• _REQUIRED ACTION_
Hunt for the word "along" across the entries below, copying each line that holds it.

• _RECORD SET_
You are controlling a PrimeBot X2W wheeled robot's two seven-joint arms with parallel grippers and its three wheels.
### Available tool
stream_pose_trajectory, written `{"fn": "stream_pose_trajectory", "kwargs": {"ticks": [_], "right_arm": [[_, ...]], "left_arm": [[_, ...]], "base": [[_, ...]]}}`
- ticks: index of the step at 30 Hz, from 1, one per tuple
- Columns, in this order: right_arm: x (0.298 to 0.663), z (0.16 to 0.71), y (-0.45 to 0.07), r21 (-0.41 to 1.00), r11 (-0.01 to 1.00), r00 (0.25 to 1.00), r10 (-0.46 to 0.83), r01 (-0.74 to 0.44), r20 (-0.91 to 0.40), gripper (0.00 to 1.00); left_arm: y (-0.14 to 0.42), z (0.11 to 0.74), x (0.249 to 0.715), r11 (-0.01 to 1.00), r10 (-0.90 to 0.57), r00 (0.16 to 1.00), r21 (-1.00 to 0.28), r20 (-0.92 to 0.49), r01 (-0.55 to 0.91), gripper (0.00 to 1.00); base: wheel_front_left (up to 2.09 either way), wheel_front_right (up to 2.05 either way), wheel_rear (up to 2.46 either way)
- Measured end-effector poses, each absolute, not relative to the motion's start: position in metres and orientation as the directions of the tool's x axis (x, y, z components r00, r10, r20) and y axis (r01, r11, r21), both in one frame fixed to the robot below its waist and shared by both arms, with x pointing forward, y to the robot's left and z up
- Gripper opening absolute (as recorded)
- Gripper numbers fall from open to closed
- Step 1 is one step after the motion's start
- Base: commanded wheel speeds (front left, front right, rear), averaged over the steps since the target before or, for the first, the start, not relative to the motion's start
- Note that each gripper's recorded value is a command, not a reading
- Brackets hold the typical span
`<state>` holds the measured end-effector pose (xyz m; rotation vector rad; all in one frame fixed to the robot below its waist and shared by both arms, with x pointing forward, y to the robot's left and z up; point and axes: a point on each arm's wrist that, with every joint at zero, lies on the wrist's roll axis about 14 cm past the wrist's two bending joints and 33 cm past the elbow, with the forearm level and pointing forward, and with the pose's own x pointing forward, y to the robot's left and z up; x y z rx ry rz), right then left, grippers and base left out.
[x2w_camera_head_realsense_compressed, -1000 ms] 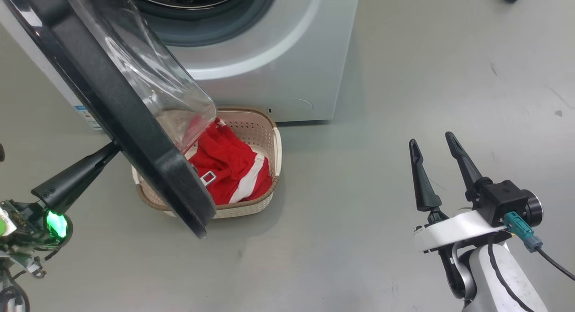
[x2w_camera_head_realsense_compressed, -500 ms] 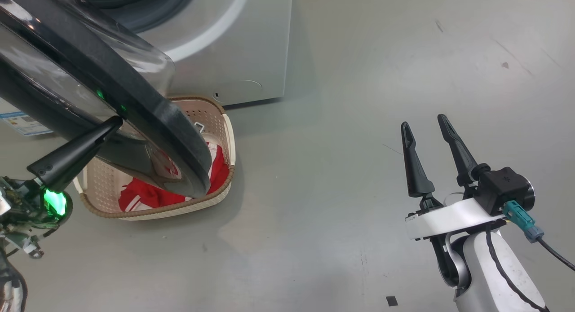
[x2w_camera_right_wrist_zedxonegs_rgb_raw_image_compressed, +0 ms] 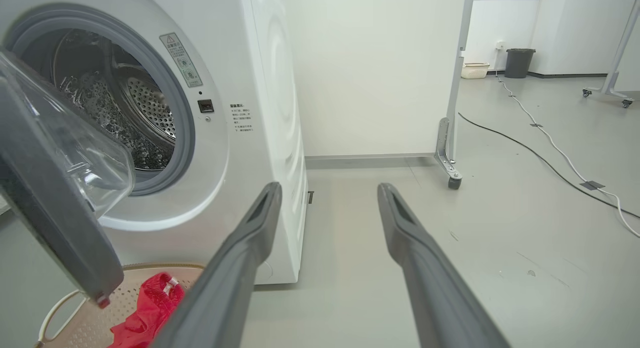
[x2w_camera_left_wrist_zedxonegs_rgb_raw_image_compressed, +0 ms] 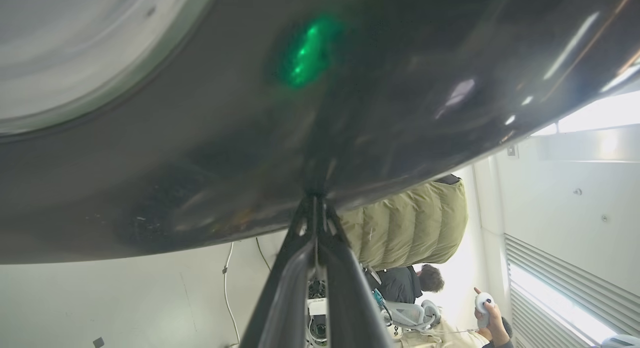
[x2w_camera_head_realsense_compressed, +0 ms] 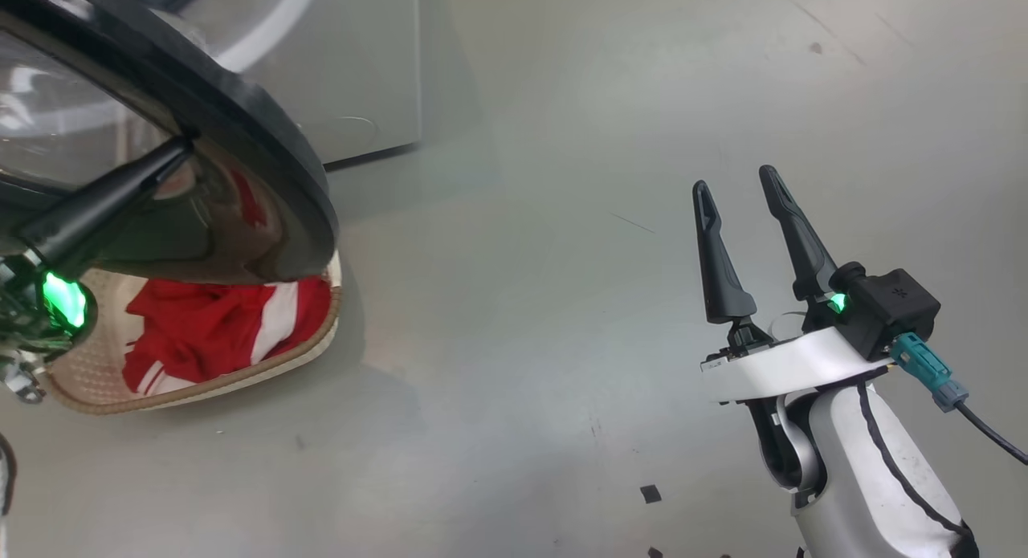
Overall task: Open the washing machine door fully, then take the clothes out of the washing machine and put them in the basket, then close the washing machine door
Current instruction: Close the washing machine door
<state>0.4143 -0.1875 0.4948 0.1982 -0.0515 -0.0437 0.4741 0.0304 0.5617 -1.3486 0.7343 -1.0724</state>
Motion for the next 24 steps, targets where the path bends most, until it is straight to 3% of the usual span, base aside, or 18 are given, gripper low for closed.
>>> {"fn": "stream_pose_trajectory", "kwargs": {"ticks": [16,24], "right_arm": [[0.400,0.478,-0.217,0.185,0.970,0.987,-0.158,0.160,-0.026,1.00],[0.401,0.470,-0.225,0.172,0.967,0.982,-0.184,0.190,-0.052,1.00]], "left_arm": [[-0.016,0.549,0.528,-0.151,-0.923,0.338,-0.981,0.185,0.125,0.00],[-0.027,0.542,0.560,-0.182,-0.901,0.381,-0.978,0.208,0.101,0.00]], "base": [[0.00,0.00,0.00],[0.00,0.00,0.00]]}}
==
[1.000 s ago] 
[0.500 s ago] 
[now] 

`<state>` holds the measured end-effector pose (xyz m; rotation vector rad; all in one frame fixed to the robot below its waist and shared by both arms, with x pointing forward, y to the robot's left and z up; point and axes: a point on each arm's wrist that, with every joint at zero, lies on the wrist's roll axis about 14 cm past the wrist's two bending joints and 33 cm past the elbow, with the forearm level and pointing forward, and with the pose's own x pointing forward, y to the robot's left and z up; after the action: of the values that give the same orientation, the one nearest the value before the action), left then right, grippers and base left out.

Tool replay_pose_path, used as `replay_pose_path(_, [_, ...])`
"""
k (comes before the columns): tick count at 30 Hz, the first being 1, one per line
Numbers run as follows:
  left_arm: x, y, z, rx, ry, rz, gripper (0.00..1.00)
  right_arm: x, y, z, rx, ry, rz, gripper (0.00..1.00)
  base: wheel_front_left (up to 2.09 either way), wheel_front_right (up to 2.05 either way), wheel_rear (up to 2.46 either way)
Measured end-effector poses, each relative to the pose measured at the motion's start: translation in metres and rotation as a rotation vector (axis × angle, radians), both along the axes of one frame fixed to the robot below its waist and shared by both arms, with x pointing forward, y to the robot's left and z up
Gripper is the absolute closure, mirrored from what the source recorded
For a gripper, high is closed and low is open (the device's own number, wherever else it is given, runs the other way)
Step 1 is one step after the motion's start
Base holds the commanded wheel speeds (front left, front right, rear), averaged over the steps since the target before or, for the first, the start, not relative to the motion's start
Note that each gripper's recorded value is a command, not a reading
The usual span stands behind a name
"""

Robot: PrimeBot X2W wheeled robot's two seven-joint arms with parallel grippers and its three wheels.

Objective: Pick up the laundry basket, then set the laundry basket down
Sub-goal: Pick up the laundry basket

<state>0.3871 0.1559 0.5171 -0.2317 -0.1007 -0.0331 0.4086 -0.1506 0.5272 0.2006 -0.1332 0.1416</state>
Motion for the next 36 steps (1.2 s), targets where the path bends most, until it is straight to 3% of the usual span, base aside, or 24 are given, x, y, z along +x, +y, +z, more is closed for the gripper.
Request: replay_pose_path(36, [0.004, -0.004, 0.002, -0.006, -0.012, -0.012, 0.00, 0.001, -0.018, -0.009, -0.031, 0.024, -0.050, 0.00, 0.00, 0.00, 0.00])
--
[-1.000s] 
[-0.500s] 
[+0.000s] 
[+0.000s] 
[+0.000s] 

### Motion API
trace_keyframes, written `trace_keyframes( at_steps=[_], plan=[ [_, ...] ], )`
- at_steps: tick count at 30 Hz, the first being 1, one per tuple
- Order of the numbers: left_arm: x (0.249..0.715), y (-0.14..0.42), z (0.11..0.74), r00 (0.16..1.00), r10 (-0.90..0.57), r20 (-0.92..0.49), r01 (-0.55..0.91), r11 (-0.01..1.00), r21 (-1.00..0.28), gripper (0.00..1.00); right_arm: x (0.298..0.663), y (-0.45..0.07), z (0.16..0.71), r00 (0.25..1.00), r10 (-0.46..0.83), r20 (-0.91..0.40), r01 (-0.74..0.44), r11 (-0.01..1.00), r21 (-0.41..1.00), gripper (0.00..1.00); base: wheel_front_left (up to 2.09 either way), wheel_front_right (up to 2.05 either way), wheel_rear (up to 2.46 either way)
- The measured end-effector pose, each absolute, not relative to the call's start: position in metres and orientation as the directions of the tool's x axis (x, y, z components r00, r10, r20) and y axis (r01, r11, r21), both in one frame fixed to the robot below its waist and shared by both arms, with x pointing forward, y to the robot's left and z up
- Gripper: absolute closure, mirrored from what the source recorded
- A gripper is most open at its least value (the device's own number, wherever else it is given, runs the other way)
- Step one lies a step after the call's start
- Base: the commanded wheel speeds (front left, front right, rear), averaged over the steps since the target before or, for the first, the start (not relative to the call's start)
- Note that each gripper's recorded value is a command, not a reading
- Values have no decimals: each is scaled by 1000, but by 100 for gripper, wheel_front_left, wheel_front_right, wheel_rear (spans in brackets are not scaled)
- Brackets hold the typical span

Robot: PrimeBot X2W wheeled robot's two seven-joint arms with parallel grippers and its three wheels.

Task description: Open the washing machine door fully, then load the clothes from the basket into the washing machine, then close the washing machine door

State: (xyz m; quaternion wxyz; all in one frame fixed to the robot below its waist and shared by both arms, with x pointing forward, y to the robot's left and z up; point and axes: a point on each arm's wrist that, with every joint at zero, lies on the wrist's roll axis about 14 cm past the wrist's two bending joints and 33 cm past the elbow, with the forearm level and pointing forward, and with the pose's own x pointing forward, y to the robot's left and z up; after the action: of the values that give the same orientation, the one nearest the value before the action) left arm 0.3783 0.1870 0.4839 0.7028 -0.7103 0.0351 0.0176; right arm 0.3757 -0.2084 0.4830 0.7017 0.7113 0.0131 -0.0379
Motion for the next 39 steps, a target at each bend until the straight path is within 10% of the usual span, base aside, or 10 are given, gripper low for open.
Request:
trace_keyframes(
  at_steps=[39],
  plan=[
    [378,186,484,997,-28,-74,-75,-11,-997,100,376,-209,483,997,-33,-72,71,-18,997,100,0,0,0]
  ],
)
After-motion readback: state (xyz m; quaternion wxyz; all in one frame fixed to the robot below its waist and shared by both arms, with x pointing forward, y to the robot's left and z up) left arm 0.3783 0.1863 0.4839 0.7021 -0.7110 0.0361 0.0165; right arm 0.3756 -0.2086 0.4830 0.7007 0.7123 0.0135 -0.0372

• _YOUR SOLUTION_
Measured end-effector poses, each relative to the pose measured at the motion's start: translation in metres and rotation as a rotation vector (axis × angle, radians), both along the axes of one frame fixed to the robot below its waist and shared by both arms, with x pointing forward, y to the robot's left and z up
Motion for the next 36 steps (1.2 s), targets where the path bends most, until it is straight to 3% of the usual span, base aside, or 24 are given, x, y, z along +x, +y, +z, more is closed for the gripper.

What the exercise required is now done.